Python Libraries for Going Deeper
statsmodels
You encountered ExponentialSmoothing from statsmodels in this chapter. The library also contains ARIMA, SARIMA, and state-space models for more sophisticated demand forecasting. For Class A items with pronounced seasonal patterns or trend behavior, these models can meaningfully improve forecast accuracy — which directly reduces required safety stock. Documentation at statsmodels.org.
prophet (developed by Meta, open source)
A forecasting library designed specifically for business time series with multiple seasonality levels, holiday effects, and occasional changepoints. If your business has Black Friday spikes, seasonal product lines, or other complex demand patterns, Prophet often outperforms exponential smoothing with less parameter tuning. Available on PyPI as prophet. Documentation at facebook.github.io/prophet.
scipy.optimize
The optimization routines in SciPy can be used to extend the EOQ model to more realistic scenarios: quantity discounts, minimum order quantities, joint replenishment across multiple SKUs from the same supplier. scipy.optimize.minimize_scalar and minimize handle both univariate and multivariate optimization. Documentation at scipy.org.
scikit-learn
Chapter 34 covers scikit-learn in depth, but it is worth noting here that many supply chain problems can be framed as machine learning problems: predicting whether a supplier will be late based on historical patterns, forecasting demand with regression models, or classifying orders as high/low risk of stockout. The same library you will use for customer churn prediction has direct supply chain applications.
pyomo
For production-scale supply chain optimization problems — multi-echelon inventory optimization, network design, transportation planning — PyPI's pyomo package provides a full optimization modeling language for Python. Requires understanding of linear and mixed-integer programming to use effectively, but is the tool of choice for industrial-strength supply chain optimization problems.
Connecting to Other Chapters in This Book
Chapter 23 (Working With Databases): The acme_inventory.db SQLite database used throughout this chapter was introduced in Chapter 23. The skills you built there — designing schemas, writing queries, using parameterized SQL — are the foundation of the inventory analytics work here. If you want to extend this system to handle live data updates or more complex queries, revisit Chapter 23's database design section.
Chapter 26 (Time Series Forecasting): Demand forecasting for inventory is a direct application of Chapter 26's exponential smoothing and seasonal decomposition techniques. The connection is precise: better forecasting accuracy means smaller demand variance, which means less safety stock required, which means lower working capital costs. Investing in Chapter 26 techniques pays dividends in supply chain working capital.

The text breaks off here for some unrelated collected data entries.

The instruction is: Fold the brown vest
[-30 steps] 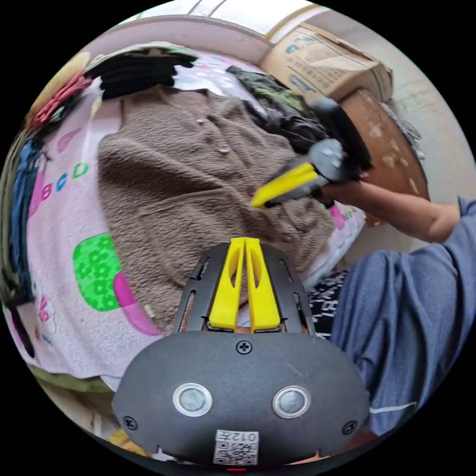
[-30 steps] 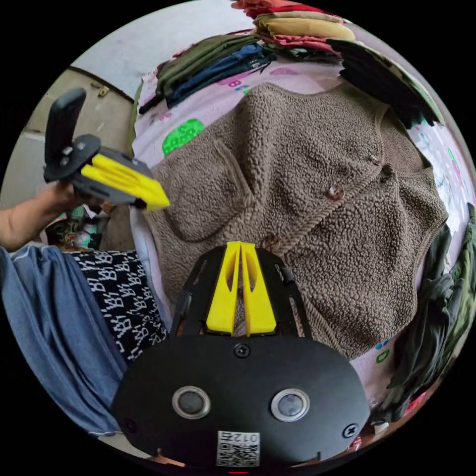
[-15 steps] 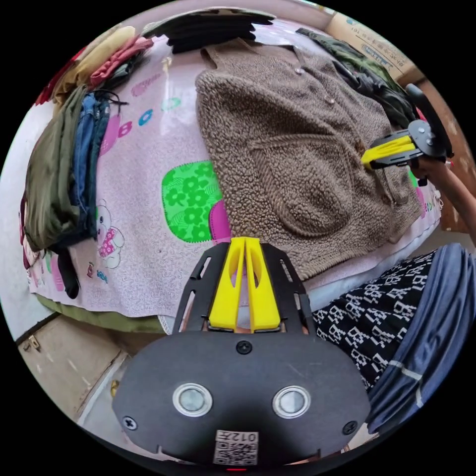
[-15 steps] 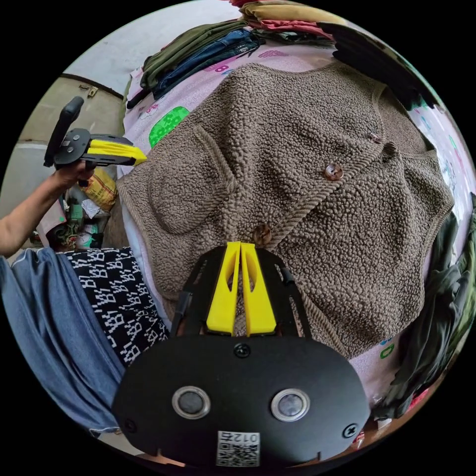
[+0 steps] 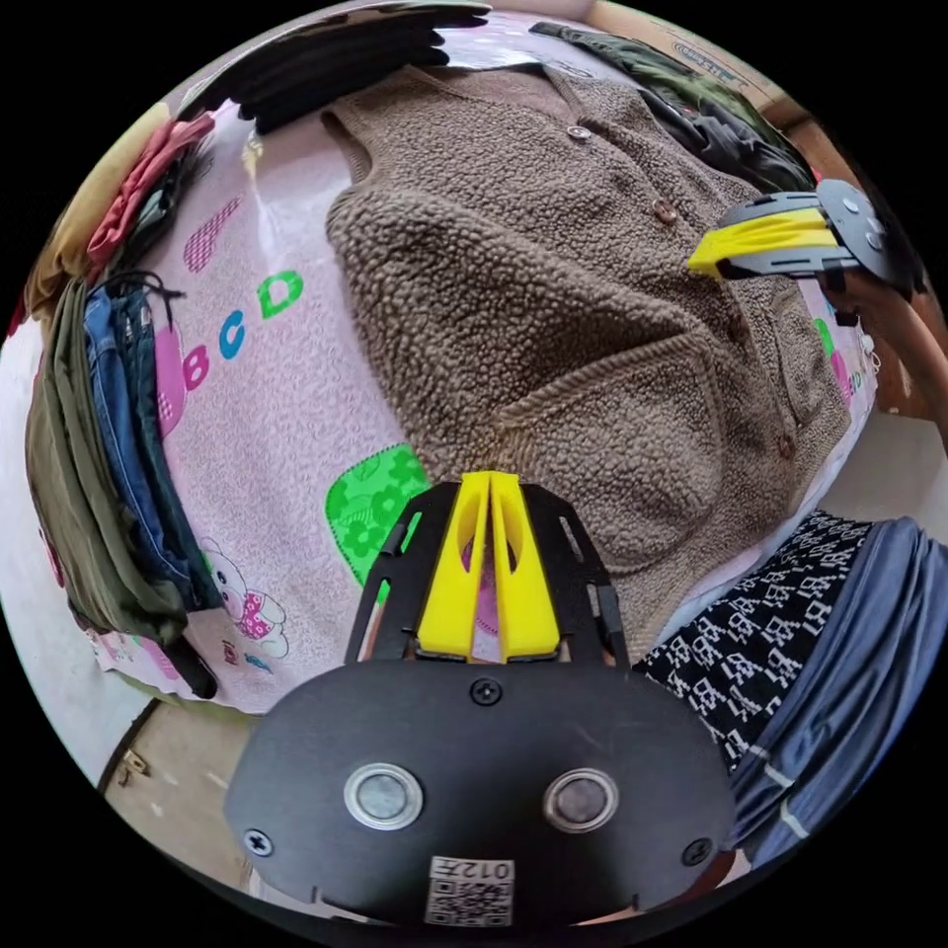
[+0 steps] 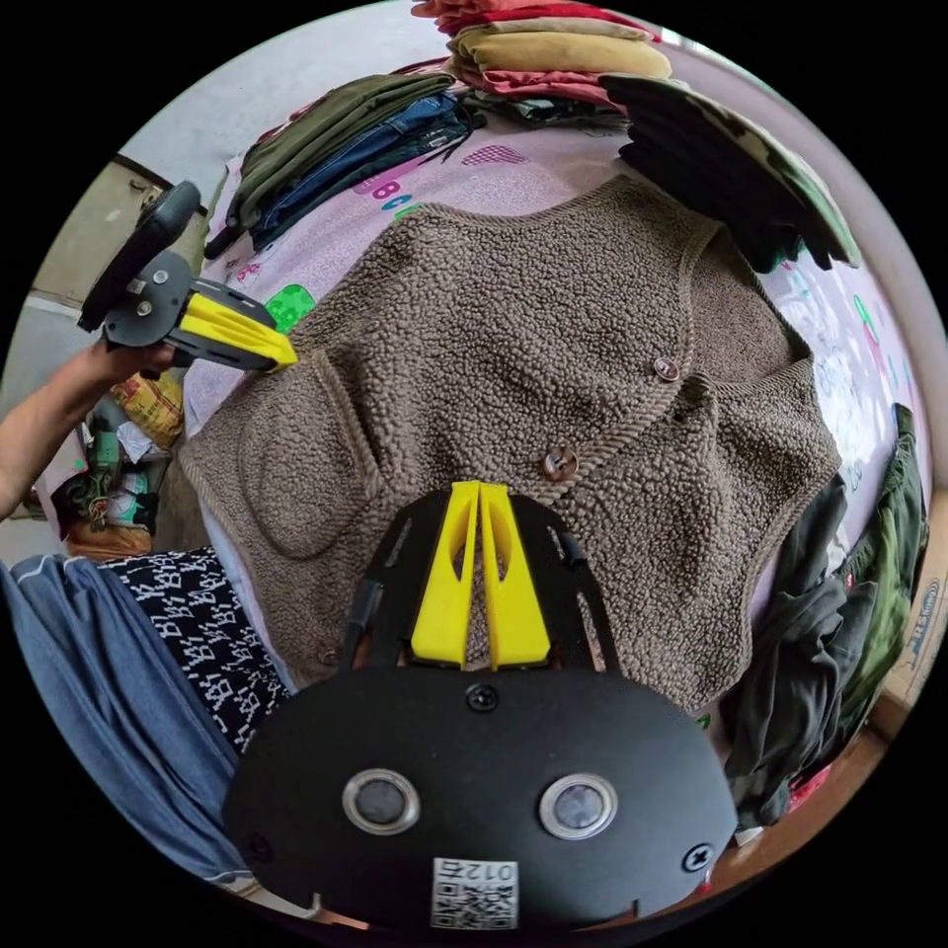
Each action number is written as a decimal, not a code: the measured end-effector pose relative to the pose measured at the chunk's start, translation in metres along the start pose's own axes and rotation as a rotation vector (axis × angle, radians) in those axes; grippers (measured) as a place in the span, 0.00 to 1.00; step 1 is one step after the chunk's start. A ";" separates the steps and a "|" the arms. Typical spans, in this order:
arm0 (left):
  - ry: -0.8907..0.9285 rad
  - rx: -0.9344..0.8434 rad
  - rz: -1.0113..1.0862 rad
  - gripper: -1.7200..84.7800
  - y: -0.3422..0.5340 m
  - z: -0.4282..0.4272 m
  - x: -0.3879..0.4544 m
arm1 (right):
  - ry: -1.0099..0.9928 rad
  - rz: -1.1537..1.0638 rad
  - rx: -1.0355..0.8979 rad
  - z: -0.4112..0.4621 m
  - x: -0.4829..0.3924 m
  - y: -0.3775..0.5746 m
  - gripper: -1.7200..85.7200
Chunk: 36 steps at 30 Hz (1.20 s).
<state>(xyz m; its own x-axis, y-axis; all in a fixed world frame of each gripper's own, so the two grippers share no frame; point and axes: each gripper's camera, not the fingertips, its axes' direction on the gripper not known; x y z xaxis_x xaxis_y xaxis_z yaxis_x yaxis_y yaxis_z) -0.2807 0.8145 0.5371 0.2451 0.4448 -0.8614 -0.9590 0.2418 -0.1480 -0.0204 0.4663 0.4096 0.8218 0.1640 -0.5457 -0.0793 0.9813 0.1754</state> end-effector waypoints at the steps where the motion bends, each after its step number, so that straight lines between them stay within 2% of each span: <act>1: -0.001 0.001 -0.012 0.02 0.007 0.001 -0.004 | 0.006 0.016 0.000 0.002 0.004 -0.004 0.02; 4: -0.009 0.011 -0.065 0.02 0.019 -0.002 -0.013 | 0.003 0.039 -0.003 0.005 0.011 -0.016 0.02; 7: -0.159 0.054 -0.110 0.02 0.033 -0.022 -0.007 | 0.014 0.052 0.034 -0.001 0.016 -0.031 0.02; 10: 0.037 0.195 0.035 0.02 0.042 -0.041 0.021 | -0.002 0.062 0.069 -0.003 0.022 -0.052 0.02; 12: 0.094 0.168 0.084 0.02 0.040 -0.034 0.037 | 0.002 0.061 0.059 0.003 0.025 -0.066 0.02; 16: 0.000 -0.056 0.187 0.02 0.048 0.010 0.062 | 0.038 0.027 -0.015 0.025 0.030 -0.091 0.02; 22: 0.039 -0.039 0.020 0.02 0.075 0.021 0.034 | 0.137 -0.013 -0.021 0.027 0.043 -0.105 0.02; 25: 0.043 -0.026 -0.009 0.02 0.080 0.021 0.029 | 0.090 -0.007 -0.044 0.034 0.053 -0.105 0.02; 28: 0.136 -0.030 -0.060 0.02 0.075 0.011 0.010 | -0.002 0.054 -0.009 0.022 0.068 -0.093 0.02; 32: 0.267 0.133 -0.162 0.02 0.057 -0.042 -0.030 | -0.121 0.088 0.147 -0.007 0.068 -0.036 0.02; 36: 0.261 0.278 -0.098 0.02 0.006 -0.066 -0.040 | -0.183 0.064 0.111 0.011 0.047 0.017 0.02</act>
<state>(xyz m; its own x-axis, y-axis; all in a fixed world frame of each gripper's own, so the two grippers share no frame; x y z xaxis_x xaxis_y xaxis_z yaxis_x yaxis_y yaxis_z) -0.3054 0.7409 0.5382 0.2549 0.1827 -0.9495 -0.8490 0.5124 -0.1293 0.0230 0.4891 0.3965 0.9067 0.1948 -0.3740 -0.0808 0.9507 0.2993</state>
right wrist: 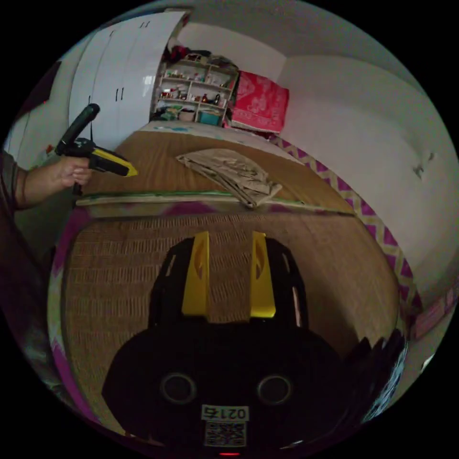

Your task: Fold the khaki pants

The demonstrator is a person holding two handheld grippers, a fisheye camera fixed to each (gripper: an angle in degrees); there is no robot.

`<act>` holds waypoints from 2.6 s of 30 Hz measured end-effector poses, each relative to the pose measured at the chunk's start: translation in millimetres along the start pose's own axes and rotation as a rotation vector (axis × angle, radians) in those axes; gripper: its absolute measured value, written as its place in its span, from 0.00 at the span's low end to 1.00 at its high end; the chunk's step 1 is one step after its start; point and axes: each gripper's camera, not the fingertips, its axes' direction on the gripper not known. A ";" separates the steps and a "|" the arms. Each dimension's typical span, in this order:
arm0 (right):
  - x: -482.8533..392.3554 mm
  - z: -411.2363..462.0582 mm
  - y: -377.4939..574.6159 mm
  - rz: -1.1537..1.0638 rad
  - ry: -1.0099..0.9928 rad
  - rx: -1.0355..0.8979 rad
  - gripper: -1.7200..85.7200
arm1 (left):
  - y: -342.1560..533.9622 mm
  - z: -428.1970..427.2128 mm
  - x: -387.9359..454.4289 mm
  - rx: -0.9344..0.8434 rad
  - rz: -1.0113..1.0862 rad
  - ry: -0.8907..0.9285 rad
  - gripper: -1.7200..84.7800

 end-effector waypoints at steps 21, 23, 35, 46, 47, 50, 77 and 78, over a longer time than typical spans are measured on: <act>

Chapter 33 (Interactive Dashboards with Streamlit): The Excel dashboard built in this chapter is functional but not interactive — stakeholders cannot filter by region or drill into specific suppliers without help. Chapter 33 shows how to convert the exact same underlying Python calculations into a live, browser-accessible dashboard with filter controls and automatic data refresh.
Chapter 34 (Predictive Models): Supply chain data is rich territory for predictive modeling. You can predict whether a supplier will deliver late based on historical patterns, forecast whether a SKU will stock out within 14 days, or identify which new products are likely to become Class A items. The machine learning workflow from Chapter 34 applies directly to supply chain prediction problems.